Spend on students, not teacher 'conferences'
I agree with Mary Esther Correa in Ewa Beach (Letters, Aug. 20)
regarding the need to demand more from our teachers. During my stint as a behavioral specialist at Kailua High School, I saw several teachers and administrators travel off island and out of state for "conferences" and such with funds that seemed to simply materialize out of thin air. As the adult adviser for the school's drama club, I couldn't get a penny from the school's administration to buy copies of scripts or anything. When I tried to organize fundraisers, I was buried in red tape and blocked at every turn while others who were apparently on the principal's "favorite" list were able to access funds with ease.
After almost four years, I couldn't take it anymore and transferred to another state agency. I don't know who is supposed to be performing the checks and balances on the spending by the Department of Education and Board of Education, but they have been obviously sleeping on the job!
Bulky item pickup leaves Oahu a mess
This letter is to address a major problem we have with all the toilets, mattresses, refrigerators, building materials and other junk cluttering our streets here on Oahu. It is an eyesore and a hazard that has gotten out of control. No neighborhood is excluded from this. What started out by the city to assist residents with the discarding of unwanted bulky items has turned into a situation of complete irresponsibility and disregard for our neighbors and our island.
Why is it the city's responsibility to haul away everybody's junk? What about personal responsibility? And now that the city has implemented this program, why are the rules not enforced? Why are residents allowed to set their junk on the streets any time of the month without consequence?

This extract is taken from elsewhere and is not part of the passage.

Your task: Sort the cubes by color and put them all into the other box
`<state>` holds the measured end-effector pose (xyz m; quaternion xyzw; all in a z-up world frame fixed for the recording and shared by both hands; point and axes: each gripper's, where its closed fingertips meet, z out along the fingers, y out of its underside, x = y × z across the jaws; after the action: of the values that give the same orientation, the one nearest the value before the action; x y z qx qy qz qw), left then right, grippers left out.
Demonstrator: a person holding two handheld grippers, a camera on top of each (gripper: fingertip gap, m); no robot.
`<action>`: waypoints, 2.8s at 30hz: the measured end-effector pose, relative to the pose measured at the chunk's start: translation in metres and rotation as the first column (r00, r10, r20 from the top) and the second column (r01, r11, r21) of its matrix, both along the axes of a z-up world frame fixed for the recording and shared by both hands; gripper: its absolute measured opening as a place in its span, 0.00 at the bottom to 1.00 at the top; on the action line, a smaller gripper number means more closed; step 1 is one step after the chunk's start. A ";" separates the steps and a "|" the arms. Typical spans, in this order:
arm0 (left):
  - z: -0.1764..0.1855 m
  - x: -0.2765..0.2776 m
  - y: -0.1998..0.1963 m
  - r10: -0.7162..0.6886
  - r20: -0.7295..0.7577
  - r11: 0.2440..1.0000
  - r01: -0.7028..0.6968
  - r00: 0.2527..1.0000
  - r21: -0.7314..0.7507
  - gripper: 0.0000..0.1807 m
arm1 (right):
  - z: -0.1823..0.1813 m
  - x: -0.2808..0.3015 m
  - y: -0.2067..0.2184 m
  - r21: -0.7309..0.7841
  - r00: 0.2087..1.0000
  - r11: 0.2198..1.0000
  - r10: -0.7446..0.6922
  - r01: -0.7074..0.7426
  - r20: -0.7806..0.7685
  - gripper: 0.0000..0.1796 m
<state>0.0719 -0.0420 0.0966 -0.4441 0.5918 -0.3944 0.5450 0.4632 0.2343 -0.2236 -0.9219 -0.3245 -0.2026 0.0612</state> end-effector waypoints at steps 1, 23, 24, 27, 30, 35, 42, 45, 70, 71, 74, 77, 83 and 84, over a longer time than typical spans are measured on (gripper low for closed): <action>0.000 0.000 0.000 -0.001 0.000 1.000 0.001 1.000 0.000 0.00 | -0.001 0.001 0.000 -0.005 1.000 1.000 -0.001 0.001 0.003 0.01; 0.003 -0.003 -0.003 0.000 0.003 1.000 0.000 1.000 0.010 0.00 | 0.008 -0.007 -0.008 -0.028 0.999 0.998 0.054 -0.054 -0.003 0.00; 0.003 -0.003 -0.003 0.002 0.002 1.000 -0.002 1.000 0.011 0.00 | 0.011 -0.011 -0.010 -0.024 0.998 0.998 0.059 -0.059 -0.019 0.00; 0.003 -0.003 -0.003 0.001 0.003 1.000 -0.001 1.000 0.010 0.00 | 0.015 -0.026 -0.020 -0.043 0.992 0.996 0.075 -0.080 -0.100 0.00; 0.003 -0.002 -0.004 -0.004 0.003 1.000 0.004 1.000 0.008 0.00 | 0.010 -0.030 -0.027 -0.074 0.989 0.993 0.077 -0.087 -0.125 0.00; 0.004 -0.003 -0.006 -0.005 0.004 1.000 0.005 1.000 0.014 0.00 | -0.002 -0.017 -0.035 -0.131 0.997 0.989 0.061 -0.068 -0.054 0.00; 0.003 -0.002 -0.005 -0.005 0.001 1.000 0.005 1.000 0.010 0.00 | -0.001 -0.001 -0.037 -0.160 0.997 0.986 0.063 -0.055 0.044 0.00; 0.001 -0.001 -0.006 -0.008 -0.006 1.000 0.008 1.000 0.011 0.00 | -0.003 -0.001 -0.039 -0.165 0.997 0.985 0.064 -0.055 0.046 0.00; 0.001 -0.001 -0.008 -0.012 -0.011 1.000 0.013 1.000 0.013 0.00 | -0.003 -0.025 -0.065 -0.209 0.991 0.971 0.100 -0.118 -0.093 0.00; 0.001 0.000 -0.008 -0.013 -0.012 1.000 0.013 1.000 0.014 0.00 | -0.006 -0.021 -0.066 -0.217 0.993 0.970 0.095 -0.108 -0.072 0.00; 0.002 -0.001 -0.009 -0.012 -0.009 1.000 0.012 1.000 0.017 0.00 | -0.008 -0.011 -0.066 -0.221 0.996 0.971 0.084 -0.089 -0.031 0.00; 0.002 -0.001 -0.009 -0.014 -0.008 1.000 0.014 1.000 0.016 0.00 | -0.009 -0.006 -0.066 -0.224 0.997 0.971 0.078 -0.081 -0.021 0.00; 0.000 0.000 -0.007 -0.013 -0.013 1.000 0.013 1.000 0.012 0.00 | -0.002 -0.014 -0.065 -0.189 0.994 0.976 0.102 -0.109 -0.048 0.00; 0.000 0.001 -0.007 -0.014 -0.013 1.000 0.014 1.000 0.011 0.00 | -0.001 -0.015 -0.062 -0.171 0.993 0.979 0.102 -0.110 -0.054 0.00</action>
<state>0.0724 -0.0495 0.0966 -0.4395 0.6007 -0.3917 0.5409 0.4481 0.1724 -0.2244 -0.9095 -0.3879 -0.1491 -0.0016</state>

The city needs to implement new rules, fines and consequences for not abiding by the rules. Something must be done. What do our tourists think when they see all this trash littering our streets? Our economy is very dependent on tourism dollars. Everyone, please speak up ... this is an unacceptable way to live and it is not getting any better.
Gas station attendant helped save the day
I'd like to thank the young woman who helped me get home Monday afternoon. I had a short string of bad luck that started with losing my bank card. A new one is a week away, and I needed gas. I got to the bank just a minute after they closed and so I couldn't use a counter check.
My pockets turned up just a buck and a half in loose change and I stopped at the nearest gas station. I counted out my money on the counter while telling my tale. Out at my car, I got gas from the pump, and even made sure there wasn't a drop left in the hose. I made it home. I save all my receipts, and as I started to file the gasoline receipt, I noticed she had rung me up for $2.50.
You know who you are and I thank you for the aloha.
Maglev trains don't live up to expectations
Lately we have heard magnetic levitation bounced around as a possible alternative consideration to light rail. A letter to the editor on Aug. 3
referred to maglev as "cheaper and better." For me that was the last straw.
There are only three working maglev systems in the world -- one each in China, Japan and Germany. Both Japan and Germany's maglevs are still only research projects, with China's being the only one providing limited public service, as it is often broken. With so little service history, how can anyone say maglev is cheap? To the contrary, it cannot be anything but wildly expensive and frivolous.
I installed, certified and serviced molecular beam epitaxy instruments in the 1980s at just about every major research laboratory in the United States. These were used for superconductive materials research. Maglev and superconductivity went hand in hand. Had we been able to develop high-temperature superconductors, maglevs would have become easily affordable. Electronics as we know it would be transformed. Unfortunately, we have not been able to create high-temperature superconductive materials.
I find it strange to hear maglev bandied about as a cheap transportation alternative. It is more like a Ferrari, a dream ride with high-maintenance costs.